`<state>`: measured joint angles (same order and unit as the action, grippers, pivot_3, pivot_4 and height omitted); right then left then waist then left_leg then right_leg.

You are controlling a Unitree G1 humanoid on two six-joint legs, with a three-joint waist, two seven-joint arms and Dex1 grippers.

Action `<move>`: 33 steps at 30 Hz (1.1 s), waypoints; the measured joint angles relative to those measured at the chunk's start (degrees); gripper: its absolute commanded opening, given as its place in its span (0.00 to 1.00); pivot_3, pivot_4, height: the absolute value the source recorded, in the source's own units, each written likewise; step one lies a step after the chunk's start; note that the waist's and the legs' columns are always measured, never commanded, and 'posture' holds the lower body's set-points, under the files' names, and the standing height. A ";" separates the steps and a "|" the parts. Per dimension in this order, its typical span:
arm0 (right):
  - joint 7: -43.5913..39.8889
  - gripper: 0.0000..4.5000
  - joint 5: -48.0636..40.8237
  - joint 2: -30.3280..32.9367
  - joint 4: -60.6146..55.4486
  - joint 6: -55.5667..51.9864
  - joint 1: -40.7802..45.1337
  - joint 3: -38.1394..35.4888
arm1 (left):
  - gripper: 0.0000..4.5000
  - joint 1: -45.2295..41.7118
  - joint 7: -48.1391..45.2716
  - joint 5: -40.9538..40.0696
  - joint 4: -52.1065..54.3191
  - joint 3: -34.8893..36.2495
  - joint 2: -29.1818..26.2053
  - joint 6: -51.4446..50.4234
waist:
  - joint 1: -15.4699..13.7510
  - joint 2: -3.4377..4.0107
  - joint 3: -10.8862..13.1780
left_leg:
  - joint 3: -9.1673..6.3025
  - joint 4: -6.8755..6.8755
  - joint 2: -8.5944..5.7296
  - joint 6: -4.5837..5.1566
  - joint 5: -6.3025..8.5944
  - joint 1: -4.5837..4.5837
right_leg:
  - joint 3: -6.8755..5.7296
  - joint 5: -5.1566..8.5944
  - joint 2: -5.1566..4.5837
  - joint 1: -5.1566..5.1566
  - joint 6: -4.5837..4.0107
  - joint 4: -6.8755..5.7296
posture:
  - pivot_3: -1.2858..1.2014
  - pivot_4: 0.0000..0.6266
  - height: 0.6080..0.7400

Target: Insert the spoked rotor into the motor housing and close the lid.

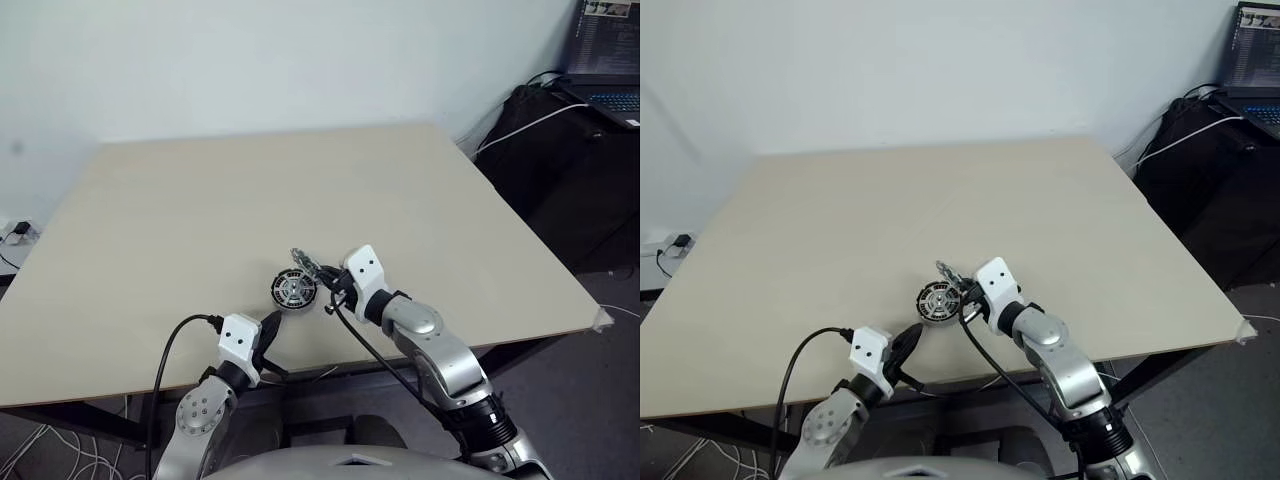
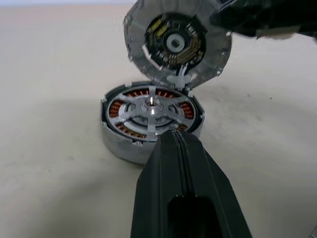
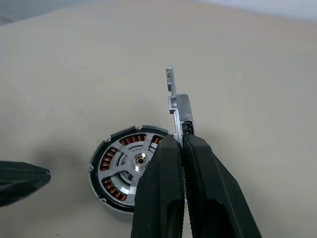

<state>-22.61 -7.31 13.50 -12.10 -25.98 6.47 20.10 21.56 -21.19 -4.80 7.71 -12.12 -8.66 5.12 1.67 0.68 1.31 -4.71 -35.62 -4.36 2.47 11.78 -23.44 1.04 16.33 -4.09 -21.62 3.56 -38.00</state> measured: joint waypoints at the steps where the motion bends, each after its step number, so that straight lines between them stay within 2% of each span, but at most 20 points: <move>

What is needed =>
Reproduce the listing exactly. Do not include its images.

Reply =>
`<state>`: measured joint angles (same order and unit as the action, grippers, pivot_3, pivot_4 and height omitted); right then left then waist then left_leg then right_leg.

You are controlling a Unitree G1 humanoid on two six-joint legs, with a three-joint waist, two seven-joint arms and Dex1 grippers.

Action `<move>`: 33 steps at 30 Hz (1.1 s), waypoints; the measured joint angles relative to those measured at the chunk's start (degrees); gripper: its absolute commanded opening, given as its place in its span (0.00 to 1.00); pivot_3, pivot_4, height: the absolute value the source recorded, in the source's own units, each written likewise; step one lies a step after the chunk's start; note that the waist's and the legs' columns are always measured, never commanded, and 'posture' holds the lower body's set-points, under the files' names, and the standing height. A ";" separates the steps and a "|" the parts. Per dimension in this order, its typical span:
arm0 (right):
  - joint 7: -43.5913..39.8889
  - gripper: 0.0000..4.5000
  - joint 5: -48.0636..40.8237
  - joint 2: -30.3280..32.9367
  - joint 4: -60.6146..55.4486
  - joint 6: -55.5667..51.9864
  - joint 1: -40.7802..45.1337
  - joint 3: -38.1394..35.4888
arm1 (left):
  - gripper: 0.0000..4.5000
  - joint 1: -45.2295..41.7118
  - joint 7: -48.1391..45.2716
  - joint 5: -40.9538..40.0696
  - joint 4: -52.1065..54.3191
  - joint 3: -34.8893..36.2495
  - joint 2: -29.1818..26.2053
  - joint 6: -51.4446..50.4234
waist:
  - joint 1: -15.4699..13.7510
  - joint 2: -3.4377..4.0107
  - joint 3: -10.8862..13.1780
left_leg:
  - joint 3: -9.1673..6.3025
  - joint 4: -6.8755..6.8755
  - joint 2: -8.5944..5.7296
  - joint 6: -4.5837..5.1566
  - joint 5: -6.3025..8.5944
  - joint 1: -4.5837..4.5837
right_leg:
  - joint 3: -6.8755..5.7296
  - joint 5: -5.1566..8.5944
  - joint 2: -5.1566..4.5837
  - joint 1: -5.1566..5.1566
  - joint 6: -4.5837..4.0107
  - joint 4: -6.8755..5.7296
posture:
  - pivot_3: -1.2858..1.2014
  - pivot_4: 0.0000..0.6266
  - height: 0.6080..0.7400

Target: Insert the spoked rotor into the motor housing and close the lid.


<state>-22.61 -7.31 13.50 -12.10 -25.98 6.47 20.10 21.56 -21.19 -4.80 7.71 -12.12 -8.66 5.12 1.67 0.68 1.31 -4.71 -35.62 -4.36 2.47 11.78 -23.44 1.04 16.33 -4.09 -21.62 3.56 -38.00</state> measured: joint waypoints at the steps where the motion bends, each after its step number, so that straight lines between them stay within 2% of each span, but at most 20 points: <move>

That wraps up the answer.